Activity: Search the material for "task" and show all lines that contain it.

Supplied data:

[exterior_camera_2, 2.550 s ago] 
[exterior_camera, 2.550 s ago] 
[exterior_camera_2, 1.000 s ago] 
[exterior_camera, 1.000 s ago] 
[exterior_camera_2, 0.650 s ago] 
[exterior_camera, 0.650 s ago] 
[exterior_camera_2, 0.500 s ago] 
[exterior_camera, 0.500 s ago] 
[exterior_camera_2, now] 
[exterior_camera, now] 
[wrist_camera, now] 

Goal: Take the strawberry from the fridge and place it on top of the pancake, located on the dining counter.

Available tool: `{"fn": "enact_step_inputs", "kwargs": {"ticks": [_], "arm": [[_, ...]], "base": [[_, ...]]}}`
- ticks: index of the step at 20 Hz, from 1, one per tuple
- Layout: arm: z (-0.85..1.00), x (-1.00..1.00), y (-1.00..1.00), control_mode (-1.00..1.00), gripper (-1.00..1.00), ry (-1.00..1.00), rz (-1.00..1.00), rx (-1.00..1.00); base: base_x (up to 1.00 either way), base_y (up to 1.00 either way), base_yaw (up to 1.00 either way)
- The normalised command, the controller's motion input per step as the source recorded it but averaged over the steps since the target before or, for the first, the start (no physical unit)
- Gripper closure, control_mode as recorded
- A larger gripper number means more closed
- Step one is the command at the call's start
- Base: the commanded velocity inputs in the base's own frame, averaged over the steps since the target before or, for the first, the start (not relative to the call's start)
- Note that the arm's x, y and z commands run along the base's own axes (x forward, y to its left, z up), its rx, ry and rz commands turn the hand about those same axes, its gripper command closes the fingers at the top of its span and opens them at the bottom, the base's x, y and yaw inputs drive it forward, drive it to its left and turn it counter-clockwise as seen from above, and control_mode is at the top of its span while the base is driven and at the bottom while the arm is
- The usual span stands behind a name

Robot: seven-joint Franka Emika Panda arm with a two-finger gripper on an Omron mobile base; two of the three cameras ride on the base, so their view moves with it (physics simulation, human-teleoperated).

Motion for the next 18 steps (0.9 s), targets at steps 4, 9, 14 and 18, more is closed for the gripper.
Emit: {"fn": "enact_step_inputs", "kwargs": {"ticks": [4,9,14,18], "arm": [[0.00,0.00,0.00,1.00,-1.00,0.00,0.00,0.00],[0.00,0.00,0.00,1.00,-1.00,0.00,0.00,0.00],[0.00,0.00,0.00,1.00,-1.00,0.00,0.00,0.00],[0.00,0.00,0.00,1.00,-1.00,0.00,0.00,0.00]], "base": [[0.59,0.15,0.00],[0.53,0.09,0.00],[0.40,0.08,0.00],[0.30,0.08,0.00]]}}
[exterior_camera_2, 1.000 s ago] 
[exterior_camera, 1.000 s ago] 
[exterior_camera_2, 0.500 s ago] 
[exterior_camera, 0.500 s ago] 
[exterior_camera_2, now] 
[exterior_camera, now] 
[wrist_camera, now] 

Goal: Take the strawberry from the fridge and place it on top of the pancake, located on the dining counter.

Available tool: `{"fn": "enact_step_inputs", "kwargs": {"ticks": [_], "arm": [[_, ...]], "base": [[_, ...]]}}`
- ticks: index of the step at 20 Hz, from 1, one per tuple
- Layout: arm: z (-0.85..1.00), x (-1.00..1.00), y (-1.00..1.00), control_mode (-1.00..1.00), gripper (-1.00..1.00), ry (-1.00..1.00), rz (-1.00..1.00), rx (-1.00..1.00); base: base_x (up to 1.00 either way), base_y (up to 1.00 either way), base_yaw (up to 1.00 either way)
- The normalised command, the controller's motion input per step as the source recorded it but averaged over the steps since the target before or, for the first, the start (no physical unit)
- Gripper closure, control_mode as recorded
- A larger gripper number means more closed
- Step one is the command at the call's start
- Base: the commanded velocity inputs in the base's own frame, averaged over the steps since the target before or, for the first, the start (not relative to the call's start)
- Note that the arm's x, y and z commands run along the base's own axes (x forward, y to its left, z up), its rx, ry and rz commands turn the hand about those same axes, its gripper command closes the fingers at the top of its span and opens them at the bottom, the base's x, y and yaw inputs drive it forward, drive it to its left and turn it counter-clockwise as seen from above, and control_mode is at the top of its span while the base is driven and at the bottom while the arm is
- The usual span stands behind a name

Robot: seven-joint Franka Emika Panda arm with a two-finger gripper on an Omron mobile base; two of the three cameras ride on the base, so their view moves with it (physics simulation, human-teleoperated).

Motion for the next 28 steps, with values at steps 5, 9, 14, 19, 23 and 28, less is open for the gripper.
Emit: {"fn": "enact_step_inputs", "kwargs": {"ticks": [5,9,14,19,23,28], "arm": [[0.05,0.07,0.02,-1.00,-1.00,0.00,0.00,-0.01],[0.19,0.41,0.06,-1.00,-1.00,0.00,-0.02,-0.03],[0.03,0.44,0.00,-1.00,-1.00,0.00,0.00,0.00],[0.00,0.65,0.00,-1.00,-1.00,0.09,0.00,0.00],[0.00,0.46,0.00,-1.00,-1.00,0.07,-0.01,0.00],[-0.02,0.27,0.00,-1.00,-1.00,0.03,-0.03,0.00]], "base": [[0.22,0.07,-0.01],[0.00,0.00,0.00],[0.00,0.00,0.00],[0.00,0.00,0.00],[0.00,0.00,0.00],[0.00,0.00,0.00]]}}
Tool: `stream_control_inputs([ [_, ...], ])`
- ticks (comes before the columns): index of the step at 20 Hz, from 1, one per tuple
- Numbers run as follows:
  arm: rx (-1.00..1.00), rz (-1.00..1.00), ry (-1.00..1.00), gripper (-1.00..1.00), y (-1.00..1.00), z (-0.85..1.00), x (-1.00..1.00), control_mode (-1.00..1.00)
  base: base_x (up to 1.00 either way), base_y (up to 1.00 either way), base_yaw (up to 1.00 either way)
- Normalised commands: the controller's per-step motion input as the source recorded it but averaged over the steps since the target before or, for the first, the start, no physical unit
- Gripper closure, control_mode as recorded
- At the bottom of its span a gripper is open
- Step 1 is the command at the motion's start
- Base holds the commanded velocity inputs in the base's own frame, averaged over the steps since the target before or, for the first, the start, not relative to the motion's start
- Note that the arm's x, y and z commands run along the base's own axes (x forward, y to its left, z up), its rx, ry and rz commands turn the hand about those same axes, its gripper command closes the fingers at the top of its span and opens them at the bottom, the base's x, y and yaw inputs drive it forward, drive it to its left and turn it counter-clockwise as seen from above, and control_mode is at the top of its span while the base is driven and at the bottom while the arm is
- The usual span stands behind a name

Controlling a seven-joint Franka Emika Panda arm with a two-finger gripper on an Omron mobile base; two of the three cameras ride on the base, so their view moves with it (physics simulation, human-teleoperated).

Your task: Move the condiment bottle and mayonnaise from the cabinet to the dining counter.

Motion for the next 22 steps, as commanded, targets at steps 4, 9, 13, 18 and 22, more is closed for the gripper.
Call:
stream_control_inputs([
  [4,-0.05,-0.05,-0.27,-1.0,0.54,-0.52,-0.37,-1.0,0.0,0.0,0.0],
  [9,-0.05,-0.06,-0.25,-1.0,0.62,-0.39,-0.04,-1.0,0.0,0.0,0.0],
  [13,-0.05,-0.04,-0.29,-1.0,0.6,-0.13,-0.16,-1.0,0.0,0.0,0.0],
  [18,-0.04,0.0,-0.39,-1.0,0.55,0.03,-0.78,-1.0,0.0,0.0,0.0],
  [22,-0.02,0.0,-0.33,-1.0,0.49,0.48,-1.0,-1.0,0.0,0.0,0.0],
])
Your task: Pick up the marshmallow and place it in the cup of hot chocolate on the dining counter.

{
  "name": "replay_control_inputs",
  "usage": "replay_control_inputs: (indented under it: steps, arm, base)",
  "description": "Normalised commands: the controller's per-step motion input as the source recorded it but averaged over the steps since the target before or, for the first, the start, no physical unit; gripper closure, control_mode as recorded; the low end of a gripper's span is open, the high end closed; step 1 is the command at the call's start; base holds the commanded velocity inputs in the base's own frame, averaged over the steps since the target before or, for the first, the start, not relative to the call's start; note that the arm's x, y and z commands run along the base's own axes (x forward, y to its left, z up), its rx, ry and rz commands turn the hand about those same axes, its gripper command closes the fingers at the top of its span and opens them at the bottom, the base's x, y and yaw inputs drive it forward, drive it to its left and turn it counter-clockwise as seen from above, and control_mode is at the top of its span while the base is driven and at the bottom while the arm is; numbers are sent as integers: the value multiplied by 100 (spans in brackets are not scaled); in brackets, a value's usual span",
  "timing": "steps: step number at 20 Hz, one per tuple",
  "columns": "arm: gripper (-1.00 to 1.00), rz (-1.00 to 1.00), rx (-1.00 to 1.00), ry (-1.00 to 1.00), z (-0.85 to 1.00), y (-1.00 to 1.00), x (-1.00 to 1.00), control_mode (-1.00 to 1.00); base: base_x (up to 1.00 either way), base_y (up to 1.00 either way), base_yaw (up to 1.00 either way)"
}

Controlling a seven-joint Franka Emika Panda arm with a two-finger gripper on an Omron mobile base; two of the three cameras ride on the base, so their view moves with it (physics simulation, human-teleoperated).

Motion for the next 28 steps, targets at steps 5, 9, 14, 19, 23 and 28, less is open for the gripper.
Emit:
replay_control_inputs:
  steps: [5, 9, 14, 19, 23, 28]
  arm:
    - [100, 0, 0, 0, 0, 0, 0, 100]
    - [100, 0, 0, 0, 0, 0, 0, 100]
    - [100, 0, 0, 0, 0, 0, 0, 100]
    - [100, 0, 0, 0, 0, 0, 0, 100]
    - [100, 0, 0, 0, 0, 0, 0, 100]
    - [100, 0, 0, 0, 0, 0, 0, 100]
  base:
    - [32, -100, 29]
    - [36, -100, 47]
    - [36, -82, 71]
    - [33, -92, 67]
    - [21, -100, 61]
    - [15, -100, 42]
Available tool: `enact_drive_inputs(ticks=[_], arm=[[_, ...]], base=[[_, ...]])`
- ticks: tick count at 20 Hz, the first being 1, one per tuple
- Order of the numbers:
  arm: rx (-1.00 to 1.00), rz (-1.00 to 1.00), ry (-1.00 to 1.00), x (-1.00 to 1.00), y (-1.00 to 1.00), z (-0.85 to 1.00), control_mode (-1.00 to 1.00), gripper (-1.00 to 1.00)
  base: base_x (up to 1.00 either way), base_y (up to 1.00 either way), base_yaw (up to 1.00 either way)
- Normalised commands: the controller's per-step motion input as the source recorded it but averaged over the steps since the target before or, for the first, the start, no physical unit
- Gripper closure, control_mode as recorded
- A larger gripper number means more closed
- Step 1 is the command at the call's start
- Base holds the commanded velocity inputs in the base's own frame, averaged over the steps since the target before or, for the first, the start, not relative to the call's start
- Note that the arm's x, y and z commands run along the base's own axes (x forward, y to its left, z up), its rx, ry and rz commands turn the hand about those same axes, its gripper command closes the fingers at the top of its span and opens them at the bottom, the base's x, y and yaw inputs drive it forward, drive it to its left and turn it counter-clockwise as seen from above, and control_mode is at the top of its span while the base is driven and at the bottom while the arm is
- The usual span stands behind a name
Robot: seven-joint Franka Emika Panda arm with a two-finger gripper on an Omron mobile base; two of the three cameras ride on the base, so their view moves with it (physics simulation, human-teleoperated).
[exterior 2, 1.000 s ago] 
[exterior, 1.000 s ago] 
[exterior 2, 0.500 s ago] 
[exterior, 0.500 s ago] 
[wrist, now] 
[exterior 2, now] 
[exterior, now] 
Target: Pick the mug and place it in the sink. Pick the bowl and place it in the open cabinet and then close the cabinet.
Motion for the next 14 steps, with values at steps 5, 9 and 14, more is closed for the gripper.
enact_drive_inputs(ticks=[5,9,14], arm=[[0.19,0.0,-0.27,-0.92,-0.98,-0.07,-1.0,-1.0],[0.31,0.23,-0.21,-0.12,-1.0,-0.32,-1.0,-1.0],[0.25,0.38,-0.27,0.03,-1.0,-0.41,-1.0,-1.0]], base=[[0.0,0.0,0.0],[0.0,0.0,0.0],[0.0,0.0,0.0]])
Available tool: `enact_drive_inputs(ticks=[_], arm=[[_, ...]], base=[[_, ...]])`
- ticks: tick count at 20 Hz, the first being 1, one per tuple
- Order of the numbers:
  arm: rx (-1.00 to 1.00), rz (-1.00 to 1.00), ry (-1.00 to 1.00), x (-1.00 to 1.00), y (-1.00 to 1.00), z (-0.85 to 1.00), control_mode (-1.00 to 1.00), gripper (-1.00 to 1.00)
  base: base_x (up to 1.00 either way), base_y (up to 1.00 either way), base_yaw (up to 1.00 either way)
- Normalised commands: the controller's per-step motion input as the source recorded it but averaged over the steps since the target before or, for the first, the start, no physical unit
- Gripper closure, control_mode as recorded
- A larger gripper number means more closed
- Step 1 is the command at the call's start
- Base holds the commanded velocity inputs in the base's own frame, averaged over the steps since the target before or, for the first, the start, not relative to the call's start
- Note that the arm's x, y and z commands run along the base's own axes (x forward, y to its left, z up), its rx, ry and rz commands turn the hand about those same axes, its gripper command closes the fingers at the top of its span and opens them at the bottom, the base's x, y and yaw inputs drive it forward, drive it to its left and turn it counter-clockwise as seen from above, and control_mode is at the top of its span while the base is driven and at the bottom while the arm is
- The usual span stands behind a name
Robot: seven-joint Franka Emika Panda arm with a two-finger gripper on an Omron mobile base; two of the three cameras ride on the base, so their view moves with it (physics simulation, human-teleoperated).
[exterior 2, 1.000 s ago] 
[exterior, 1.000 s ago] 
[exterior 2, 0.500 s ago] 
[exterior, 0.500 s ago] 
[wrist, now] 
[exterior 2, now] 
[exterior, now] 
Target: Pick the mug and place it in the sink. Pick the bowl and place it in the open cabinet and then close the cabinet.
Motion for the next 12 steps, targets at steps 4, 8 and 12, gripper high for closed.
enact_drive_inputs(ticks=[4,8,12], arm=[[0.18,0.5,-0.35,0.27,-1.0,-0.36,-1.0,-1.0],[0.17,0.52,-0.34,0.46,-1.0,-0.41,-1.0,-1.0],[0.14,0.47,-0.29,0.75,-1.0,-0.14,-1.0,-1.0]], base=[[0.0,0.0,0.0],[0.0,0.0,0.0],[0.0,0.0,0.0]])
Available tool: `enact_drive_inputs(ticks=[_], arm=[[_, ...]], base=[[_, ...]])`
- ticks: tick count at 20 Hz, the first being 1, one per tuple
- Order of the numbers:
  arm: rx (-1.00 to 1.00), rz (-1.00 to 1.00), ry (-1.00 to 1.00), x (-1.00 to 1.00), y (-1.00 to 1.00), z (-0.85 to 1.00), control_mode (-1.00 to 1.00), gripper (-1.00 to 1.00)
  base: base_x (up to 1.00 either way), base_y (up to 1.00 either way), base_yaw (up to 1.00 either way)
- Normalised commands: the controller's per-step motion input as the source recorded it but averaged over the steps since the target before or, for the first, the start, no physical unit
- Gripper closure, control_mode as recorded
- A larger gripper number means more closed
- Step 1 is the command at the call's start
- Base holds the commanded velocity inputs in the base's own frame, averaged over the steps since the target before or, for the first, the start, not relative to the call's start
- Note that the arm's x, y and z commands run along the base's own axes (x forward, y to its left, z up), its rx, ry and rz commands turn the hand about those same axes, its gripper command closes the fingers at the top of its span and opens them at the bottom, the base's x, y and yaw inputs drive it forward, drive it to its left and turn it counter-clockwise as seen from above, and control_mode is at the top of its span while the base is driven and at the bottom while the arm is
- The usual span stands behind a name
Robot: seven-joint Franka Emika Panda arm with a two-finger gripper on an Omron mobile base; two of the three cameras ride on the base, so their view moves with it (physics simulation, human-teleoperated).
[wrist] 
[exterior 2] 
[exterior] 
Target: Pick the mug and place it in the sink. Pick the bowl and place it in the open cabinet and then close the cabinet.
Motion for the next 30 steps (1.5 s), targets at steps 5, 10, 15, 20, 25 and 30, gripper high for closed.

Exercise solution:
Your task: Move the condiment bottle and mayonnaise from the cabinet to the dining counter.
Your task: Pick up the marshmallow and place it in the cup of hot chocolate on the dining counter.

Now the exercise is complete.